**WHAT TO WORK ON:** Filter the listing below for "several" and report every line that has it.

======== PROVIDED DATA ========

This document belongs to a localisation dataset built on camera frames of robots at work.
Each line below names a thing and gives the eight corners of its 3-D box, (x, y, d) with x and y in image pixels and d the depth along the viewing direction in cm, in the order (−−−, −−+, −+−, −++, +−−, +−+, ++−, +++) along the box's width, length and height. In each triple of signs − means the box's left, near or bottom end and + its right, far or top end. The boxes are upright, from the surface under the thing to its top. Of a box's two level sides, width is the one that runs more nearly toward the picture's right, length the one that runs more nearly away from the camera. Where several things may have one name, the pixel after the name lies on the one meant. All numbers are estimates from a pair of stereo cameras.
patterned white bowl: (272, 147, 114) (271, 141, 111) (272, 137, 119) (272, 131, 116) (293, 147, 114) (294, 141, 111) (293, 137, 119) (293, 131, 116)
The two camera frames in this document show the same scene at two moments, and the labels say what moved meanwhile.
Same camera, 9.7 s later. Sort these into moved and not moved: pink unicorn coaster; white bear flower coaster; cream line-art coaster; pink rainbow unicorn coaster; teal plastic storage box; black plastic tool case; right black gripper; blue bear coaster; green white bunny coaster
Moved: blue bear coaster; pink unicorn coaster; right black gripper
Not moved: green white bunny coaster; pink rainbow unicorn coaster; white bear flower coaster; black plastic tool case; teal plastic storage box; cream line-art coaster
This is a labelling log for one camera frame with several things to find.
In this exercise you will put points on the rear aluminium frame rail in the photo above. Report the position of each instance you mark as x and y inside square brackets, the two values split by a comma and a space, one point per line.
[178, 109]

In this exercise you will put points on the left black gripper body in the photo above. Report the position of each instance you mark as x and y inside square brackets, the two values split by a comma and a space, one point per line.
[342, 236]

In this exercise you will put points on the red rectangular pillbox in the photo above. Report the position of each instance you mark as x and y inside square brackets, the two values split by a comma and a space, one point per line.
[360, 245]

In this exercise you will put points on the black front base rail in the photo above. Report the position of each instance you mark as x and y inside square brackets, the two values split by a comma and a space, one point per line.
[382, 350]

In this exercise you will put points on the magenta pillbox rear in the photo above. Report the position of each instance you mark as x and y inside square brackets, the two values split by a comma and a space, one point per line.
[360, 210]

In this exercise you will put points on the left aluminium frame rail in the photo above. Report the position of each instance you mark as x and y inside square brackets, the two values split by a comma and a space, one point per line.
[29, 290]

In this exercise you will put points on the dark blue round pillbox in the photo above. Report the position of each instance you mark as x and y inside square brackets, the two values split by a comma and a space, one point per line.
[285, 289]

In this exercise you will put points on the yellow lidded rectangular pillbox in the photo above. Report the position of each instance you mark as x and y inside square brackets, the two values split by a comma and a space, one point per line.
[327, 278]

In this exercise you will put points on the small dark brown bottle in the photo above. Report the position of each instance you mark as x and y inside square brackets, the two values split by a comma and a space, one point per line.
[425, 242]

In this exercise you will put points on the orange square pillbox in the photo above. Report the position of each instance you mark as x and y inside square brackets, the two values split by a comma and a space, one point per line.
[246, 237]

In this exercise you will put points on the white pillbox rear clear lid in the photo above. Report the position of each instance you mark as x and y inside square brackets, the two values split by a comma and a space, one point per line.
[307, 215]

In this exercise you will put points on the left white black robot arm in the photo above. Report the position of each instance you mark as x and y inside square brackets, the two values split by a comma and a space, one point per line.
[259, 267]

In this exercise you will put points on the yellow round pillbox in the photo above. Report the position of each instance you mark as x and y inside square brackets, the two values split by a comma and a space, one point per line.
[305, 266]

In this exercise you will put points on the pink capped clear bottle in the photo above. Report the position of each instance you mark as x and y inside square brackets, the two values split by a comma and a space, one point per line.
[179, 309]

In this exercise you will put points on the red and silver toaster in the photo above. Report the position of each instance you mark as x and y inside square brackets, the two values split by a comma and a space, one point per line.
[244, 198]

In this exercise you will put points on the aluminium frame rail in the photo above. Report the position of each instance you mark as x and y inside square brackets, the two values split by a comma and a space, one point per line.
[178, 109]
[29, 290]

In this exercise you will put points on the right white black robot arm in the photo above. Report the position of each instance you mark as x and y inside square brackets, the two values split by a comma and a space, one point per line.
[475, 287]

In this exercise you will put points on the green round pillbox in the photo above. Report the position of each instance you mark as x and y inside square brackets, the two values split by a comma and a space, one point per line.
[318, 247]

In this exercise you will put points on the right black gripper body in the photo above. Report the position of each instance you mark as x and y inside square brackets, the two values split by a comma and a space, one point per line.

========

**SOLUTION FOR THIS EXERCISE:**
Each line below names a thing and gives the eight corners of its 3-D box, (x, y, d) with x and y in image pixels and d the depth along the viewing direction in cm, in the order (−−−, −−+, −+−, −++, +−−, +−+, ++−, +++) along the box's width, length and height. In each triple of signs − means the box's left, near or bottom end and + its right, far or top end. The boxes are upright, from the surface under the thing to its top. Of a box's two level sides, width is the one that runs more nearly toward the picture's right, length the one that runs more nearly away from the camera. Where several things may have one name, the pixel after the name lies on the one meant. All numbers are estimates from a pair of stereo cameras.
This is a labelling log for one camera frame with several things to find.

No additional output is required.